# Records from a data source

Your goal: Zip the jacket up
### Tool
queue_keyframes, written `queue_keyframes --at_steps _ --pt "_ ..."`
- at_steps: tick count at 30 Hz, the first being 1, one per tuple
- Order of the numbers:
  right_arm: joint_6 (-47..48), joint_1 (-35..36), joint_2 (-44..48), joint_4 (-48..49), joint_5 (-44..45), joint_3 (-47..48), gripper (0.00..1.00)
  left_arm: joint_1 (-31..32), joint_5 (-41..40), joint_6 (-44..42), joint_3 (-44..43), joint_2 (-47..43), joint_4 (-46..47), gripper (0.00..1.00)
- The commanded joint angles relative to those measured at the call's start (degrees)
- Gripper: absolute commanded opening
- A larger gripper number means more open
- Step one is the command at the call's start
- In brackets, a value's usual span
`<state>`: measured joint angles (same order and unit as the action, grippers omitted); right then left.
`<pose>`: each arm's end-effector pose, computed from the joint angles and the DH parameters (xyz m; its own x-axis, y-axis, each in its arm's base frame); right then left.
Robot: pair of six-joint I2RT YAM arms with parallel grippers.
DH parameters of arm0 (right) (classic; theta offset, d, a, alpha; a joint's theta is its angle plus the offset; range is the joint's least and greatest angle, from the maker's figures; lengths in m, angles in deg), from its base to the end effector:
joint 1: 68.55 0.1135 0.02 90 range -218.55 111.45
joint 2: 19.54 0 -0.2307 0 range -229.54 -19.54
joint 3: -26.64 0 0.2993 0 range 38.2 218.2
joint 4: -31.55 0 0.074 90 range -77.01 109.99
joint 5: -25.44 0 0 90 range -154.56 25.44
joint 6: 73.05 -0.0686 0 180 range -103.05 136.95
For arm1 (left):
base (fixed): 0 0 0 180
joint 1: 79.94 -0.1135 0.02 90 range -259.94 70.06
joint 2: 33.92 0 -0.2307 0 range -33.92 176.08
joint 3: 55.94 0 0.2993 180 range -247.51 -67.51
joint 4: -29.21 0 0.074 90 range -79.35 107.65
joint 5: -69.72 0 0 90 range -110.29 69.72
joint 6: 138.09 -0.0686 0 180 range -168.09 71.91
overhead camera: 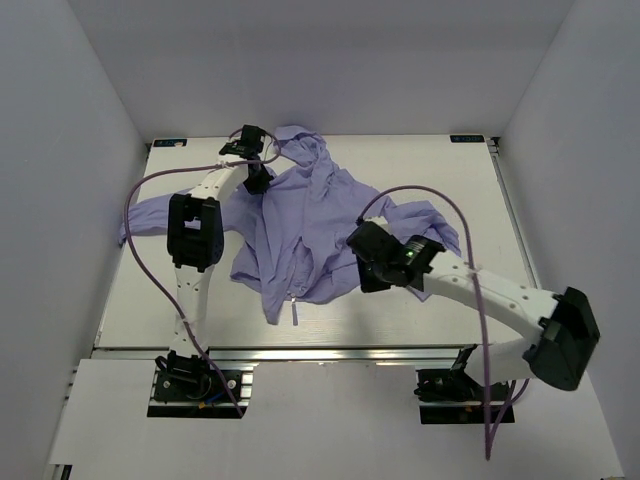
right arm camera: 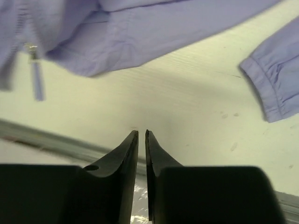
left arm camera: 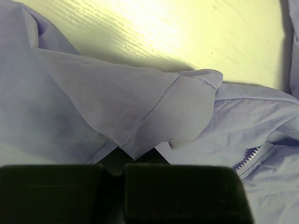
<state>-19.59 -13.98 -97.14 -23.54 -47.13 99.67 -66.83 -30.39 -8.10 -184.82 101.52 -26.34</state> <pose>0.2134 0.2645 0.1946 -0.8126 -0.1623 -0.5598 -0.2563 0.9621 0.0930 0.5364 -0.1126 0.1161 -0.7516 -0.4746 -0.4581 -0.4434 0.8777 -0.1817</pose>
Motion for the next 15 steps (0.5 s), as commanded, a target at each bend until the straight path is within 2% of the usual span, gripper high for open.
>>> queue_keyframes --at_steps 1,3,8,9,12,15 --pt "3.57 0.97 2.81 3.30 -11.66 2.25 0.21 -0.62 4.92 1.58 2.08 -4.83 4.08 0.00" --pt "4.28 3.08 0.97 8.70 -13.21 1.55 0.39 -0.62 5.97 1.32 2.09 -4.57 4.53 0.00" --pt "3.14 3.71 -8.06 19.96 -8.57 2.86 0.65 -0.71 5.72 1.06 1.65 -5.01 3.56 0.00" --pt "2.70 3.71 -9.40 24.67 -7.86 3.12 0.66 -0.71 5.28 1.14 1.83 -5.35 3.47 0.00" --pt "0.77 3.71 -16.42 30.76 -2.42 6.10 0.67 -0.80 4.84 1.49 3.14 -6.41 3.82 0.00" --pt "-1.34 3.71 -24.33 28.60 3.21 13.48 0.66 -0.80 5.62 2.11 4.90 -7.38 4.87 0.00"
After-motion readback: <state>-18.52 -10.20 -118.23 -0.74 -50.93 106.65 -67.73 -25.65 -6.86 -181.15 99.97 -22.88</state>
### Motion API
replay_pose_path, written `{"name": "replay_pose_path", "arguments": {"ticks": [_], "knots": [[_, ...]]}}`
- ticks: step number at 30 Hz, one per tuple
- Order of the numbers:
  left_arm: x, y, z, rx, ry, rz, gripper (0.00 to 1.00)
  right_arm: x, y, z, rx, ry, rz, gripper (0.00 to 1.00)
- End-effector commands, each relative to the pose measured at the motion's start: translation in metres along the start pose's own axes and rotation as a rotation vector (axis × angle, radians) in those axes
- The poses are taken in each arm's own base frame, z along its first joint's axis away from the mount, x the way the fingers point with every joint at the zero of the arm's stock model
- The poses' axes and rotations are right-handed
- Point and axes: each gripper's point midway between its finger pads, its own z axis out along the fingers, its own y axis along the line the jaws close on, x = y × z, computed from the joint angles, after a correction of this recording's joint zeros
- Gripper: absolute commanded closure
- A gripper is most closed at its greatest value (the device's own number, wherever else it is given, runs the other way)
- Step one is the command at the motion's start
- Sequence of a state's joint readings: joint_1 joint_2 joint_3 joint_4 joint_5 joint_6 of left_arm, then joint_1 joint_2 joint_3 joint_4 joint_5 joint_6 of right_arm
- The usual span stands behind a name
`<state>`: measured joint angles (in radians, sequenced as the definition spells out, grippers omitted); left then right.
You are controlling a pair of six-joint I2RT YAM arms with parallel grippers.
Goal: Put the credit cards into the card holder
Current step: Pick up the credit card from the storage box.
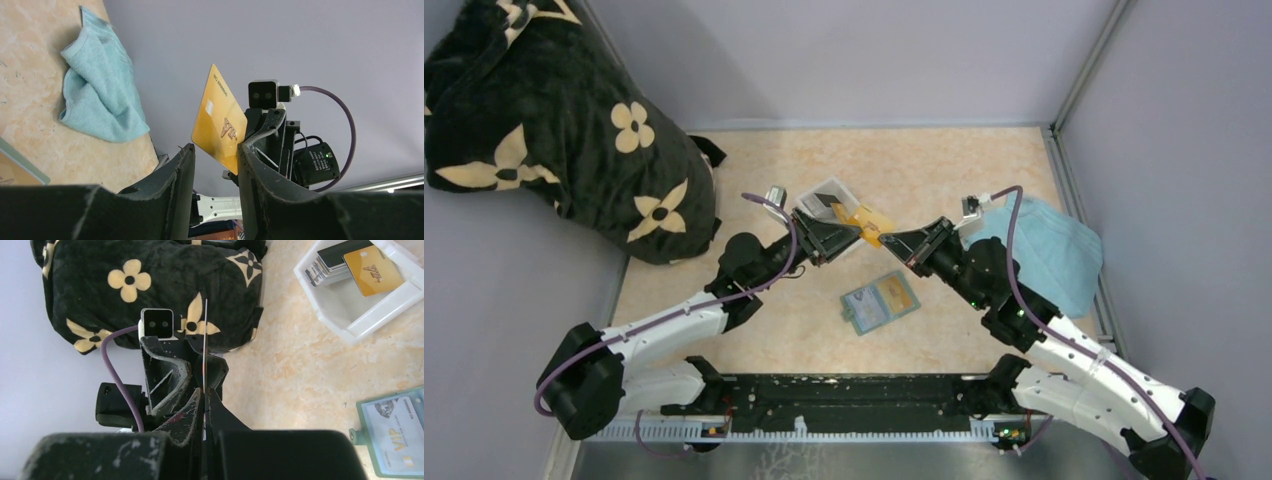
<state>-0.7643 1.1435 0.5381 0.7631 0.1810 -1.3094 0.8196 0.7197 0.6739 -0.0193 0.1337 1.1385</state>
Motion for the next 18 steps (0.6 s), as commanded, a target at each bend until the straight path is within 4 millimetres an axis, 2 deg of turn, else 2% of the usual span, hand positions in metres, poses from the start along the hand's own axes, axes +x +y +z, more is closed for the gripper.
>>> {"name": "replay_pose_path", "arguments": {"ticks": [1,6,10,13,18], "knots": [[-0.006,-0.023,0.008,0.059,-0.020,0.017,0.57,-0.004,0.022,0.003,-0.086,-0.010,0.032,1.00],[-0.007,-0.022,0.011,0.056,-0.022,0.017,0.58,-0.001,0.019,0.005,-0.095,0.000,0.054,1.00],[-0.009,-0.020,0.011,0.054,-0.034,0.012,0.63,0.002,0.016,0.007,-0.096,0.006,0.069,1.00],[-0.011,-0.021,0.011,0.059,-0.048,0.005,0.71,0.003,0.012,0.006,-0.096,0.000,0.083,1.00],[-0.014,-0.023,0.010,0.072,-0.067,-0.018,0.91,0.005,0.006,0.007,-0.098,-0.006,0.096,1.00]]}}
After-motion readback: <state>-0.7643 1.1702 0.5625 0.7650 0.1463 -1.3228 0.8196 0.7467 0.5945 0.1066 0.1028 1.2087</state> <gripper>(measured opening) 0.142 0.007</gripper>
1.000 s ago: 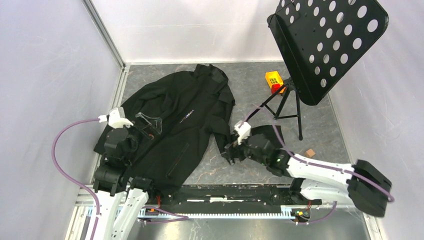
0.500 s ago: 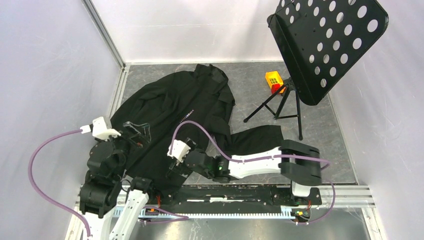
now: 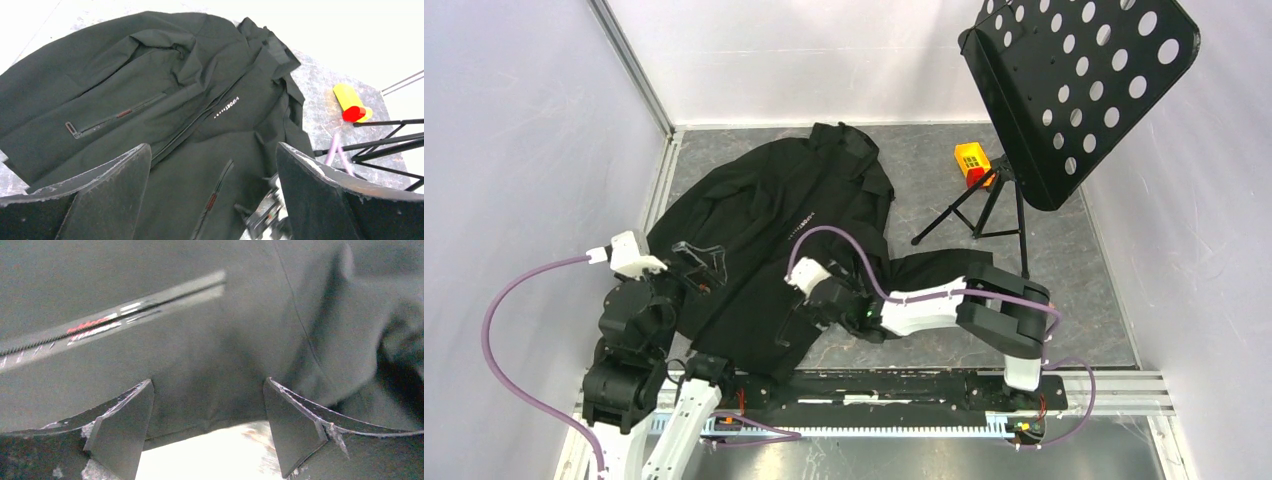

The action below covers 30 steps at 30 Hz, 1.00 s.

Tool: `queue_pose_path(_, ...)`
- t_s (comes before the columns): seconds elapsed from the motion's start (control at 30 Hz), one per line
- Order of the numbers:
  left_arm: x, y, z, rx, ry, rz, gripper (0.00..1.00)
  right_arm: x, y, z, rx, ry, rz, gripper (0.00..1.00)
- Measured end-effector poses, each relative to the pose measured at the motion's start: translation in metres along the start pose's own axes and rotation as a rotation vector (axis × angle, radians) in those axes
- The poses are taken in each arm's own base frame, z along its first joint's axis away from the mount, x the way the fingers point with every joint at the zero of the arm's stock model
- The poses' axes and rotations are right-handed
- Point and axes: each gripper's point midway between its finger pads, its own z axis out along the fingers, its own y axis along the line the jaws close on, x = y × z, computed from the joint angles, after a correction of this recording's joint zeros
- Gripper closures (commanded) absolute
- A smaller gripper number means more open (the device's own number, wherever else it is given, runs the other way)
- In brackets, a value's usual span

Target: Zip up the jacket

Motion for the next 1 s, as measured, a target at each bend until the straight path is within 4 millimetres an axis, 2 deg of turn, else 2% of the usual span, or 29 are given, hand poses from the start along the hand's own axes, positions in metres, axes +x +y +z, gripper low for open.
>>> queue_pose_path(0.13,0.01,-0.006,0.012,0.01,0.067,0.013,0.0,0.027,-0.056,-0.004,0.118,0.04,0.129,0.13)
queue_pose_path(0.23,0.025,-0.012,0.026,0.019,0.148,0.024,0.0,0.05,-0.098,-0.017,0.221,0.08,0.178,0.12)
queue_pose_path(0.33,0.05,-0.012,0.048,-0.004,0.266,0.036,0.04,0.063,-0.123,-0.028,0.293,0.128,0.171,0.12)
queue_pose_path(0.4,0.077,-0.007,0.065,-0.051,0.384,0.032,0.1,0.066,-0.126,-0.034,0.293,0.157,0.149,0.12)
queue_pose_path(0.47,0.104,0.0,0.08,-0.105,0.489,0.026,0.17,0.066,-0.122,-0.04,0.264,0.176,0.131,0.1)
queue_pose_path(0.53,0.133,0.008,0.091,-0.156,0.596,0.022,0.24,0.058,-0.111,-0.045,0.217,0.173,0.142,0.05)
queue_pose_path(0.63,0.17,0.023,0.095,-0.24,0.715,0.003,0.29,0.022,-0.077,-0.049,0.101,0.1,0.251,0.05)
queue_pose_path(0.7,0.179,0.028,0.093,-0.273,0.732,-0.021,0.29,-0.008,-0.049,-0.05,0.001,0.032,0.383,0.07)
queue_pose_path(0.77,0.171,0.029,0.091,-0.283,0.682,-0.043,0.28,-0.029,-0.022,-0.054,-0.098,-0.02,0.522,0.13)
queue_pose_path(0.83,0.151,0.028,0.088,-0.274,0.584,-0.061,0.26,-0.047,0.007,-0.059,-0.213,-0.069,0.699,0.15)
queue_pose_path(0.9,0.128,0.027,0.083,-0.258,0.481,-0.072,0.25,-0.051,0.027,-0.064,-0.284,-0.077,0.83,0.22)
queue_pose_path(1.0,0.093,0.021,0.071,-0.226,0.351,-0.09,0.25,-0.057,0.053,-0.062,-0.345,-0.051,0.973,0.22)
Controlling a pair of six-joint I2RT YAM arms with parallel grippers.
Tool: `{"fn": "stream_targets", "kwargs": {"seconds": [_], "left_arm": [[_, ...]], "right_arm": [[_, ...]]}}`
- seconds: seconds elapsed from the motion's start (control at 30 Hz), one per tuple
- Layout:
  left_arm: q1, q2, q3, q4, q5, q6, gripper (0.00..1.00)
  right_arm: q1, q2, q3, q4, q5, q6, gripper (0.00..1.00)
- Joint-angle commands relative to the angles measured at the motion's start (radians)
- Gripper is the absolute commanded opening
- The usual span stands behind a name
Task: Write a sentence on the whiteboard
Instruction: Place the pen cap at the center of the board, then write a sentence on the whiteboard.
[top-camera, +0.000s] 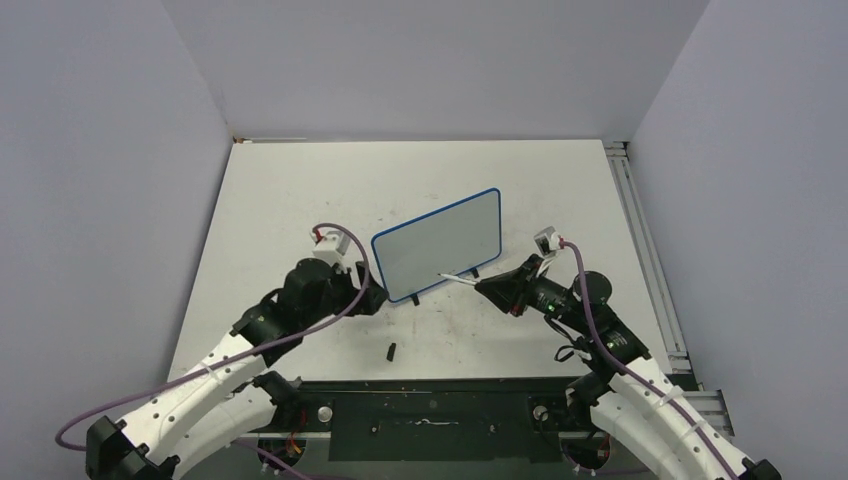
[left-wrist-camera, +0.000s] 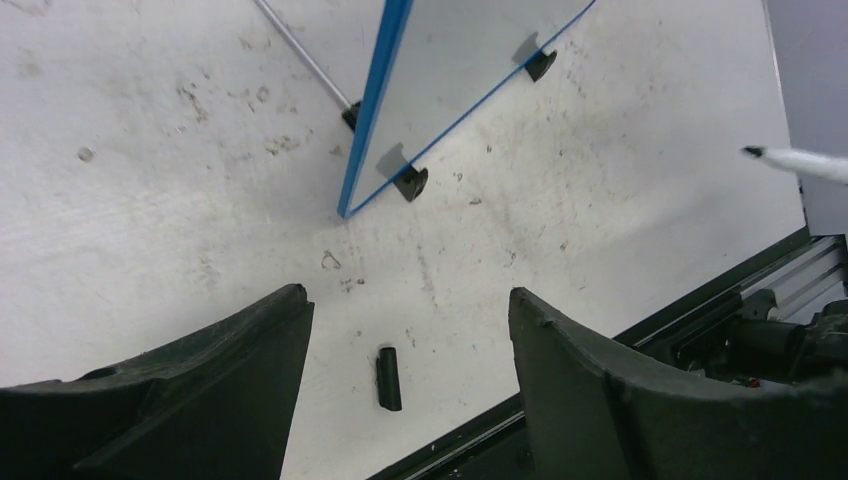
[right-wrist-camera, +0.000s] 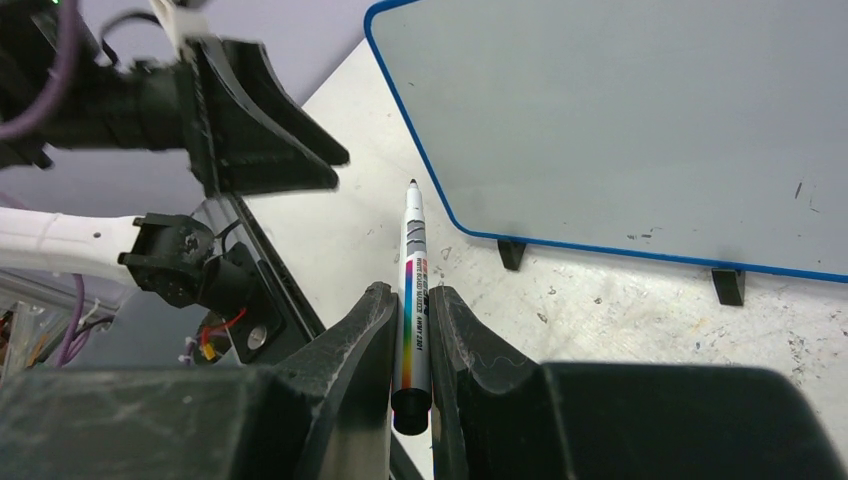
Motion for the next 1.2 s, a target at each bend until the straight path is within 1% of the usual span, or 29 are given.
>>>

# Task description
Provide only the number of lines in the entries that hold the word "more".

# Task response
3